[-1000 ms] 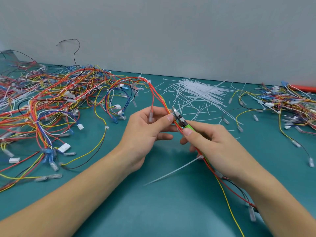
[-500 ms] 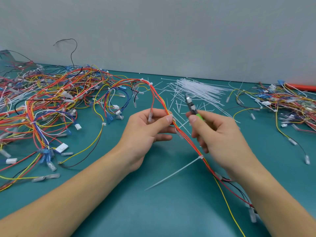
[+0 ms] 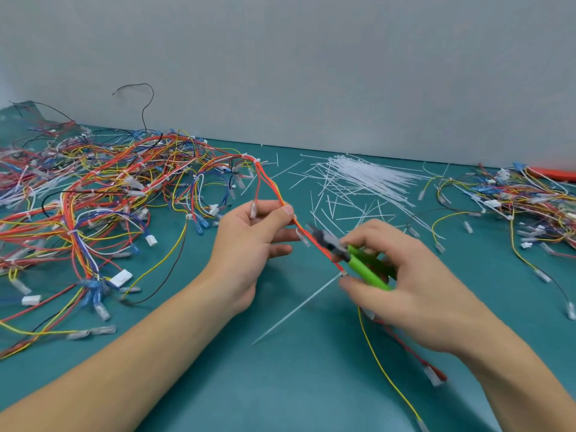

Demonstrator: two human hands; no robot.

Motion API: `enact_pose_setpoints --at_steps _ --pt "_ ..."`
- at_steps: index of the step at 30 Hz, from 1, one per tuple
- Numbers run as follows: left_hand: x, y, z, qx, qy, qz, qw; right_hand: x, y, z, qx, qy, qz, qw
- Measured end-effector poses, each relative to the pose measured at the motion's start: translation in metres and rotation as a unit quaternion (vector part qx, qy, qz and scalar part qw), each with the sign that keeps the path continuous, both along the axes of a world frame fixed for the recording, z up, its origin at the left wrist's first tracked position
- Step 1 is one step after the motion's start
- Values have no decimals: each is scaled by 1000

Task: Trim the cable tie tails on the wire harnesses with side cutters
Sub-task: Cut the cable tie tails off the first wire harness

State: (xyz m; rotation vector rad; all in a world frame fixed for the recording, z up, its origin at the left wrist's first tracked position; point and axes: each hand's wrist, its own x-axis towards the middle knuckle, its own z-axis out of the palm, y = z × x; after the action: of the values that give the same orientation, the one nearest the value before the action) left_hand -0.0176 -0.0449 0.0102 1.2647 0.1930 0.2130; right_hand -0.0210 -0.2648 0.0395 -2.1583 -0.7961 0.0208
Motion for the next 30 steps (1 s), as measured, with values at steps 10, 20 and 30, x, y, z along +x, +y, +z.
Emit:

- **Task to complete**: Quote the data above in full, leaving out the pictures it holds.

- **Response below**:
[-1000 ms] 
[-500 ms] 
[+0 ms] 

Demonstrator: two human hands; no robot.

Motion API: `enact_pose_setpoints --at_steps _ --pt "_ ..."`
- at_steps: index of the step at 30 Hz, from 1, one per tuple
- Numbers run as follows: left_hand: x, y, z, qx, qy, qz, qw; right_hand: x, y, z, qx, qy, qz, qw
- Measured end-effector poses, each relative to the pose measured at the motion's start: translation in metres and rotation as a unit quaternion (vector part qx, qy, qz and scalar part qw), each with the sign that keeps the path continuous, both along the axes of a world frame fixed for the recording, z up, its origin at the left wrist's first tracked position
- Step 1 is one step after the motion's start
- Values have no decimals: each is scaled by 1000

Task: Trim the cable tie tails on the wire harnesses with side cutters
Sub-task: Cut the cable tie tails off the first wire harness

State: (xyz m; rotation vector rad; all in a world frame fixed for the recording, z up, its origin at the left wrist's first tracked position; point and axes: each hand's wrist, its own x-axis towards the middle knuckle, its own z-axis out of the palm, y = z × x; after the action: of the values that give the same orientation, the one nearest the value before the action) left_hand -0.0176 -0.0449 0.0102 1.2647 0.1930 0.2130; right_hand -0.0210 -0.2648 0.0395 -2.1583 -0.7961 0.0208
Motion for the next 30 steps (1 s), as measured, with values at steps 10, 20 and 30, x, y, z along +x, +y, +z.
Emit:

There's no more to the answer.